1. Laugh to your heart's delight

“Laughter might be one of the only things in life that can be done outside of moderation and still reap the benefits,” muses Dr. Michael Miller, director of the Center for Preventive Cardiology at the University of Maryland Medical Center. If you ever LOL you don’t need proof of the healing powers of a good belly laugh. Dr. Miller’s studies show that laughter expands blood vessels, and endorphins released in response to laughter activate the chemical nitric oxide in the inner lining of our blood vessels to promote vascular health. Seriously.|

STUDY: “Inverse association between sense of humor and coronary heart disease”

2. Age artfully

Digging the old paint brush or the dusty guitar out of the closet is always a good idea. However, for aging baby boomers, getting back into the creative swing of the rockin’ ’60s is a matter of health insurance. Research shows that seniors engaged in activities like singing, creative writing, or painting are healthier and happier than those who aren’t. Whether this boost in the immune system is from a heightened sense of personal growth or from feeling more socially engaged, it’s clear that the body likes it when the imagination roams freely.

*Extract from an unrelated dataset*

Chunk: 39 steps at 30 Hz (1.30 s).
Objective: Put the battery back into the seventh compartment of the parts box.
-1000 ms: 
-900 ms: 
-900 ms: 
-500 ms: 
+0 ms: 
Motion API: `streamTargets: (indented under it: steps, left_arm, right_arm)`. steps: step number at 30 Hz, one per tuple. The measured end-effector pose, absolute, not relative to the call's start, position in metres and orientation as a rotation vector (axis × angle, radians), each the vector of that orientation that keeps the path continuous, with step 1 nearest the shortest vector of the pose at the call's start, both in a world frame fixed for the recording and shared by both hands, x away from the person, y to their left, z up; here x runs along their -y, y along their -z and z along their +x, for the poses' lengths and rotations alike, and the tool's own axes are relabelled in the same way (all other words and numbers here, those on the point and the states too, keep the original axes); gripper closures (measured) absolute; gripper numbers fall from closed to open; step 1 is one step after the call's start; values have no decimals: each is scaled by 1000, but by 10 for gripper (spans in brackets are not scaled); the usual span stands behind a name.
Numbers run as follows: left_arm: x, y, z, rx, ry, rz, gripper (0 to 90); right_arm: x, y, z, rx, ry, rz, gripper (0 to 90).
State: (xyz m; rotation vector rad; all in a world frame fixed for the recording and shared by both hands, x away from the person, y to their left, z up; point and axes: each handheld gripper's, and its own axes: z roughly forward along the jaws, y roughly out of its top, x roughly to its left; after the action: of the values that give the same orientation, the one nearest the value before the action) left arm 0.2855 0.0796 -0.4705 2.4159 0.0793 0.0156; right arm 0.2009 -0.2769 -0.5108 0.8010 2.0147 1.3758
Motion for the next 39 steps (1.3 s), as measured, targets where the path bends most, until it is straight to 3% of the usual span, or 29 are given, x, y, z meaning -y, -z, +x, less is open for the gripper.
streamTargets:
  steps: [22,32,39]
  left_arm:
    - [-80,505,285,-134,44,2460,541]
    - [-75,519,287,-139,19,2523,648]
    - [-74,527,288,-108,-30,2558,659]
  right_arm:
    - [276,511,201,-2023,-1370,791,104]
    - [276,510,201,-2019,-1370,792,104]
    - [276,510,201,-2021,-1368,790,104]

STUDY: “The Creativity and Aging Study”

3. Work with friends

When you’re shopping around for a job with great health benefits, pay attention to the office vibe. Israeli researchers found that people who get along with their co-workers in a friendly and supportive work environment live longer. Note: Similar support from the boss had no effect on mortality, so get acquainted with your peers before accepting the job.

STUDY: “Work-Based Predictors of Mortality”

4. Get a massage

You can never go wrong with a massage, but research shows significant benefits for overall health. Tiffany Field of the Touch Research Institute says massage therapy slows the heart rate and lowers blood pressure and stress hormones. The decrease in stress hormones increases your body’s natural killer cells, which ward off viruses, bacteria, and cancer cells. “We’re finding biological changes associated with a single massage session,” says Mark Rapaport, Chief of Psychiatry at Emory University School of Medicine. Added bonus for massages from loved ones: good for body, mind, relationship, and wallet.

STUDY: “A Preliminary Study of the Effects of a Single Session of Swedish Massage…”

5. Eat your carotenoids

It’s no secret that people feel good when they look good. New evidence suggests that fruits and vegetables, in addition to their many other benefits, give our skin a healthful glow. Scottish researchers found that eating lots of carotenoid-rich fruits and veggies like kale, cabbage, broccoli, tomatoes, peppers, or peaches gives our skin a slightly yellower tone, making us look—and feel—healthier and more attractive. If it works for pallid Scots, you know it’ll work for the rest of us.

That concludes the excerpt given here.